[Task instructions] Exact reproduction of all the data is needed.

■ ■ ■ ■

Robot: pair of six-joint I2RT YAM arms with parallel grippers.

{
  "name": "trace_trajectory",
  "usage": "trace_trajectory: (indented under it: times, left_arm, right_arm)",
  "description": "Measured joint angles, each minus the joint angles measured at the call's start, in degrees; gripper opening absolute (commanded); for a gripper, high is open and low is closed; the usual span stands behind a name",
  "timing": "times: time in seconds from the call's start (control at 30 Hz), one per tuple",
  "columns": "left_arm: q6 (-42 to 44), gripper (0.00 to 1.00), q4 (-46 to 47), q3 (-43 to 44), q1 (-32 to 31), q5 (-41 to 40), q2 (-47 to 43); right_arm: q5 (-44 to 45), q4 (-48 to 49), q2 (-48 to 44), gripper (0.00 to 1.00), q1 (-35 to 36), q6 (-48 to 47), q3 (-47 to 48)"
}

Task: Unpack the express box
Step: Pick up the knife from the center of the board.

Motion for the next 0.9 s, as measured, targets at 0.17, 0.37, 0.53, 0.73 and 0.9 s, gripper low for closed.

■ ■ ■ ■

[Response to the task]
Robot: pair of six-joint I2RT YAM arms with parallel grippers.

{
  "name": "trace_trajectory",
  "usage": "trace_trajectory: (indented under it: times, left_arm, right_arm)",
  "description": "Measured joint angles, each minus the joint angles measured at the call's start, in degrees; gripper opening absolute (commanded); for a gripper, high is open and low is closed; the usual span stands behind a name",
  "timing": "times: time in seconds from the call's start (control at 30 Hz), one per tuple",
  "columns": "left_arm: q6 (-42 to 44), gripper (0.00 to 1.00), q4 (-46 to 47), q3 (-43 to 44), q1 (-32 to 31), q5 (-41 to 40), q2 (-47 to 43); right_arm: q5 (-44 to 45), q4 (-48 to 49), q2 (-48 to 44), gripper (0.00 to 1.00), q1 (-35 to 36), q6 (-48 to 47), q3 (-47 to 48)"
}

Task: Unpack the express box
Step: Pick up the knife from the center of the board.

Motion for the next 0.9 s, as measured, targets at 0.17, 0.37, 0.53, 0.73 and 0.9 s, gripper low for closed.

The complete answer has now been given.